=== TASK GOAL ===
Your answer should be the lines of the listing that contain the word "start".

=== INPUT DATA ===
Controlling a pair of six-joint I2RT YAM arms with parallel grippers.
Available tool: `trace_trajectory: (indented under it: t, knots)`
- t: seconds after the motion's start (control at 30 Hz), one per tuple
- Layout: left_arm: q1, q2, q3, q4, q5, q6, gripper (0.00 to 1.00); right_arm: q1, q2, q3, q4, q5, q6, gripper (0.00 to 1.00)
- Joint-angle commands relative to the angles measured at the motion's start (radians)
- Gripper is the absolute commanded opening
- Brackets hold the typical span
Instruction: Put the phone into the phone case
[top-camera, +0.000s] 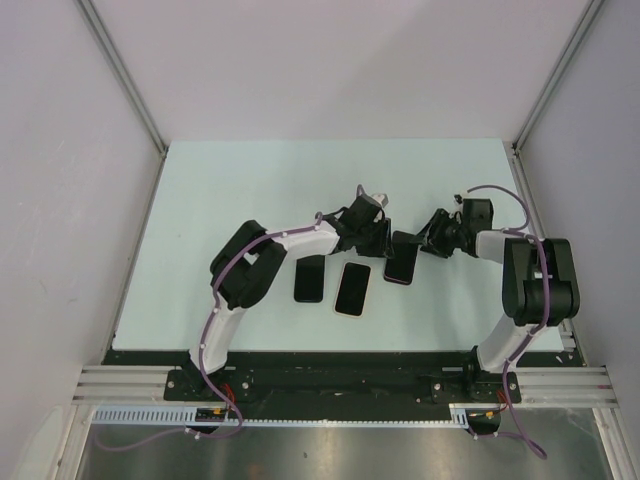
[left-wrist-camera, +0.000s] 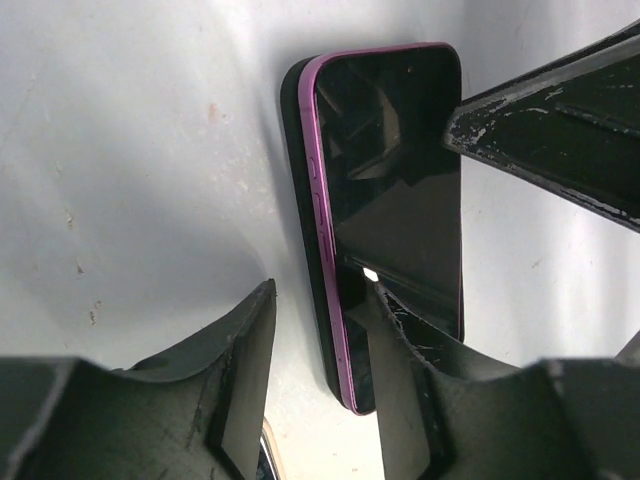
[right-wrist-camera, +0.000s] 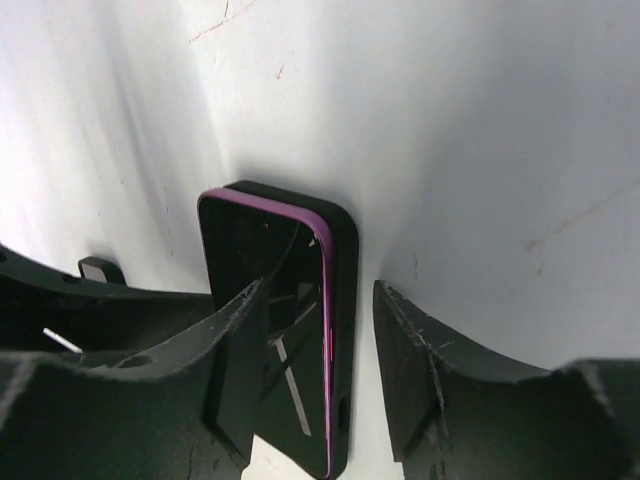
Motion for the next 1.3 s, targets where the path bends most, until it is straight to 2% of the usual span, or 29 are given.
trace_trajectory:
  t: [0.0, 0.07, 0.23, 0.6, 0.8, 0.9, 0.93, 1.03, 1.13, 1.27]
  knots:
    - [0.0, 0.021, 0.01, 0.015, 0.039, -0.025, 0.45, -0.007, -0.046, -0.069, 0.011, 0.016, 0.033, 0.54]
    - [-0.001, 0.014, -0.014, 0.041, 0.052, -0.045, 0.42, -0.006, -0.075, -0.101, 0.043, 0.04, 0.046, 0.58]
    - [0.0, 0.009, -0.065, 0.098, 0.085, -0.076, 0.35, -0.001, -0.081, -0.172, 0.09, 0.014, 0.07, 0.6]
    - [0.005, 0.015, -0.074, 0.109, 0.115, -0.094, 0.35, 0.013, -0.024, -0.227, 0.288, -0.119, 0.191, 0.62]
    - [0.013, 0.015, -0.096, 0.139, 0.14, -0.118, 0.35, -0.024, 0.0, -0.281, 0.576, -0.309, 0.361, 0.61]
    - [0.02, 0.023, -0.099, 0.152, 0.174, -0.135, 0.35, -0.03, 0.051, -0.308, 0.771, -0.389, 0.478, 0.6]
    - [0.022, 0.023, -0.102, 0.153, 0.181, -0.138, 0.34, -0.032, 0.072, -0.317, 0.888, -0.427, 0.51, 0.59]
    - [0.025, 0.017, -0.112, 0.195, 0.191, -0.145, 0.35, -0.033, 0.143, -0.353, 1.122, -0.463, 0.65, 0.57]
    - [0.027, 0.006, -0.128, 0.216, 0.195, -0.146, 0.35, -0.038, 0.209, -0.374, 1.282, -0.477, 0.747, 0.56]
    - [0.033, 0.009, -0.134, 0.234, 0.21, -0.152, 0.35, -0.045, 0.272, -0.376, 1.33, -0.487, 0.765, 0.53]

=== ANSWER TO THIS PROBLEM ===
- t: seconds after the motion's start (control at 30 Hz), one per tuple
- Joint-angle commands relative to the angles measured at the motion's start (radians)

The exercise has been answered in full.